__WHAT NEEDS TO BE DONE__. The required output consists solely of the lines from the line containing "Q: Locate the white low" through the end of the records, copied exactly.

__MATERIAL FOR THIS TASK__.
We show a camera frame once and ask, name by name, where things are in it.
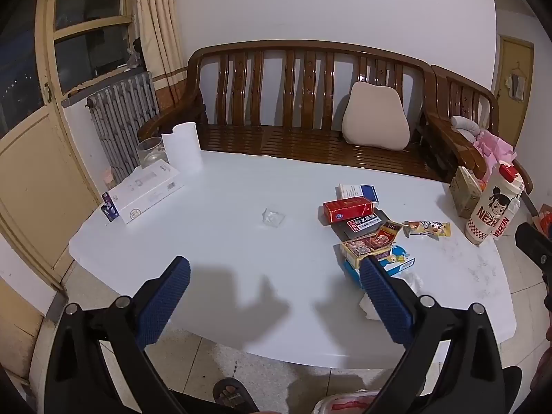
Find pink cloth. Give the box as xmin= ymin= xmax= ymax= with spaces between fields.
xmin=472 ymin=131 xmax=518 ymax=182

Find yellow illustrated card box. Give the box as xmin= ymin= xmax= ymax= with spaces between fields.
xmin=341 ymin=233 xmax=393 ymax=264

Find grey radiator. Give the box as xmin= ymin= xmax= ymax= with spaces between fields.
xmin=86 ymin=71 xmax=160 ymax=182

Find long white box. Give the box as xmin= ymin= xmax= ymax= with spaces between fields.
xmin=107 ymin=161 xmax=185 ymax=225

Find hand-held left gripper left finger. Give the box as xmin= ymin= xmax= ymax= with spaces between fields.
xmin=44 ymin=255 xmax=191 ymax=414

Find yellow interior door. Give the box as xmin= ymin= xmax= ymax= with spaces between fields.
xmin=492 ymin=37 xmax=535 ymax=147

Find beige cushion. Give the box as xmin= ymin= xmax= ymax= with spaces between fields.
xmin=342 ymin=81 xmax=410 ymax=151

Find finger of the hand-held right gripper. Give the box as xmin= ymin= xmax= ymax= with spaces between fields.
xmin=515 ymin=222 xmax=552 ymax=285

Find person's left foot black sandal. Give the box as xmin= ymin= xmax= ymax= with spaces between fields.
xmin=213 ymin=377 xmax=259 ymax=414

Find white tissue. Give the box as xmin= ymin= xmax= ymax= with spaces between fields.
xmin=359 ymin=273 xmax=425 ymax=322

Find dark grey box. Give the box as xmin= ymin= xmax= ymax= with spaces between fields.
xmin=334 ymin=209 xmax=391 ymax=242

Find clear glass jar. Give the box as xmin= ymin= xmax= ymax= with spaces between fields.
xmin=137 ymin=137 xmax=168 ymax=168

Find trash bin with plastic bag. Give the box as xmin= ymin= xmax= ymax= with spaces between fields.
xmin=311 ymin=388 xmax=384 ymax=414

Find brown wooden armchair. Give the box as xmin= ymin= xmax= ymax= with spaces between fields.
xmin=431 ymin=65 xmax=533 ymax=195

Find red box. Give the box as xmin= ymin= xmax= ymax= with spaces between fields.
xmin=323 ymin=197 xmax=375 ymax=225

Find small red packet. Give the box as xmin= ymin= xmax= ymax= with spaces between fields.
xmin=375 ymin=220 xmax=403 ymax=246

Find person's leg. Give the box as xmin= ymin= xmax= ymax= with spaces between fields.
xmin=500 ymin=366 xmax=523 ymax=414
xmin=164 ymin=390 xmax=259 ymax=414

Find brown wooden bench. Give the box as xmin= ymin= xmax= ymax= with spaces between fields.
xmin=137 ymin=40 xmax=458 ymax=184

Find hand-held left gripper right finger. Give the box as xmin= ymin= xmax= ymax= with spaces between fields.
xmin=359 ymin=255 xmax=505 ymax=414

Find orange packet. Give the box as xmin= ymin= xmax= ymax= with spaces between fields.
xmin=531 ymin=207 xmax=552 ymax=238

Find beige curtain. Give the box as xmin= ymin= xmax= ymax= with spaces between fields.
xmin=134 ymin=0 xmax=188 ymax=104

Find beige cardboard box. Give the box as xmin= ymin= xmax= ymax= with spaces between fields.
xmin=449 ymin=166 xmax=484 ymax=220

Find person's right leg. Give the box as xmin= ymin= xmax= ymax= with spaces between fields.
xmin=500 ymin=366 xmax=523 ymax=414

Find white paper roll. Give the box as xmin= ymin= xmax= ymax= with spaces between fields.
xmin=161 ymin=122 xmax=203 ymax=175

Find person's left leg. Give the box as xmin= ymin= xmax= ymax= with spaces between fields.
xmin=164 ymin=390 xmax=259 ymax=414

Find light blue medicine box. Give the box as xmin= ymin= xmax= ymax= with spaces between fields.
xmin=344 ymin=244 xmax=417 ymax=287

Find yellow snack wrapper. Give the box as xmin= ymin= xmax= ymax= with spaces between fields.
xmin=402 ymin=220 xmax=451 ymax=239

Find grey and white plush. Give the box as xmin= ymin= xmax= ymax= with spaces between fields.
xmin=451 ymin=116 xmax=481 ymax=143

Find white and blue box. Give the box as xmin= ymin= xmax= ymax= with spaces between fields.
xmin=337 ymin=183 xmax=381 ymax=208

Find large cartoon cup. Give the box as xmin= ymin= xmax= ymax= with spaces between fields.
xmin=465 ymin=161 xmax=524 ymax=246

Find small blue packet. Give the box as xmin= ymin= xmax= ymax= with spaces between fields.
xmin=101 ymin=192 xmax=119 ymax=223

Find yellow framed balcony door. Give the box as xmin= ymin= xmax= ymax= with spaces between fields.
xmin=0 ymin=0 xmax=143 ymax=311

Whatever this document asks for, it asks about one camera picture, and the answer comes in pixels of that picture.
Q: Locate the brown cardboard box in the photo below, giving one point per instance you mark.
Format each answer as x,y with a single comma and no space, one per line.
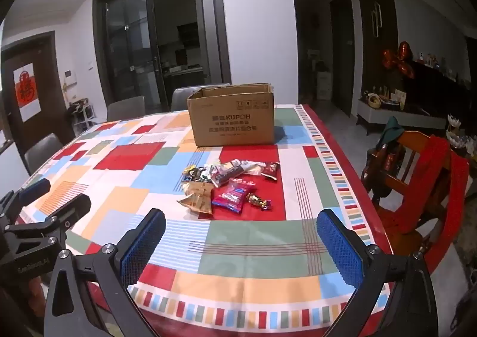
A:
231,117

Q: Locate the clear packet with pale snack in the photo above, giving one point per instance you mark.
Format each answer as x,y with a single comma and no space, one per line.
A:
253,167

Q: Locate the wooden chair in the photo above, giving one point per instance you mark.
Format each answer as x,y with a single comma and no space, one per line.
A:
406,180

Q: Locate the red foil balloons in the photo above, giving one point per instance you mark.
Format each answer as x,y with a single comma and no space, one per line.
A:
400,59

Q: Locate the grey refrigerator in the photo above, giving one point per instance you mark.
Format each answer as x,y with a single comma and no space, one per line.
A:
207,31

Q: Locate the brown snack packet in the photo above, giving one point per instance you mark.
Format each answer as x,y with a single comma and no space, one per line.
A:
197,203

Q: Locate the clear bag of candies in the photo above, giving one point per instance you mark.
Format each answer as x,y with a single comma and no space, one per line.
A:
195,174

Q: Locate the foil-wrapped candy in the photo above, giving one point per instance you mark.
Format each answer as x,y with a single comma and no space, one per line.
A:
259,202

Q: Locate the white lotus ornaments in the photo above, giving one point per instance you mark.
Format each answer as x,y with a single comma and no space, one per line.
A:
456,132

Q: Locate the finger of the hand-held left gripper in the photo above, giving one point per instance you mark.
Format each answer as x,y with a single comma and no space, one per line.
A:
70,207
35,188

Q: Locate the red and white door poster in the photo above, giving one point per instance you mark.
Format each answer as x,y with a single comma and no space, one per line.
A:
27,93

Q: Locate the white wall intercom panel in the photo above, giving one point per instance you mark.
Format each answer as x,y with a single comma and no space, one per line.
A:
70,77

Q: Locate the pink snack packet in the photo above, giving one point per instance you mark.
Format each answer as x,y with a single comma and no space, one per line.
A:
233,196

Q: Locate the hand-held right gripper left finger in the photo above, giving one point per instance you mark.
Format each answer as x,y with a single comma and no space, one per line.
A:
143,247

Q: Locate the sliding glass door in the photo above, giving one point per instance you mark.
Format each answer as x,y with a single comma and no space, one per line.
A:
126,42

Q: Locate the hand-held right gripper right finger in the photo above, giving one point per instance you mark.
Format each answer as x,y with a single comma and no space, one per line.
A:
341,247

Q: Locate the yellow basket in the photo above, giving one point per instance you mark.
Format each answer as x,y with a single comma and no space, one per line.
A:
372,100

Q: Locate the green cloth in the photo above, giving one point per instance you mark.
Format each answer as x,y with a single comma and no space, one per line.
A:
391,132

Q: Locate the dark red snack packet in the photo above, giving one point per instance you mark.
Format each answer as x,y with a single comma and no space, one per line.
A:
271,170

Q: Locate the white low sideboard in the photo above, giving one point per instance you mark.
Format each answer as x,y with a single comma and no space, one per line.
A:
402,117

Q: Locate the white storage rack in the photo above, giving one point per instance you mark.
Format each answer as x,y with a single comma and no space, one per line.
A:
82,113

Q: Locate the silver wall ornament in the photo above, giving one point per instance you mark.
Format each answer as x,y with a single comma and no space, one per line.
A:
376,18

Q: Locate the dark hallway door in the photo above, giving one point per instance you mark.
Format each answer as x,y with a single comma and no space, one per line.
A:
342,54

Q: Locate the grey dining chair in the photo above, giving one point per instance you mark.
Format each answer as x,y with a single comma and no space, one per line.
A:
126,108
182,96
41,152

__YOUR SOLUTION__.
Q: Locate the white low sideboard in the photo above, giving one point per instance you mark.
Format each answer as x,y with a single comma and no space, one per line.
A:
402,117

Q: Locate the white storage rack in the photo above, giving one point per instance you mark.
Format each answer as x,y with a single comma and no space, one per line.
A:
82,113

Q: Locate the silver wall ornament in the photo above, giving one point per instance you mark.
Format each answer as x,y with a single comma and no space, one per line.
A:
376,18

Q: Locate the dark hallway door in the photo above, giving one point per instance you mark.
Format each answer as x,y with a single comma and no space, one per line.
A:
342,54

Q: Locate the grey dining chair in the photo above, giving one point per instance you mark.
Format each answer as x,y with a single comma and no space, one per line.
A:
126,108
182,96
41,152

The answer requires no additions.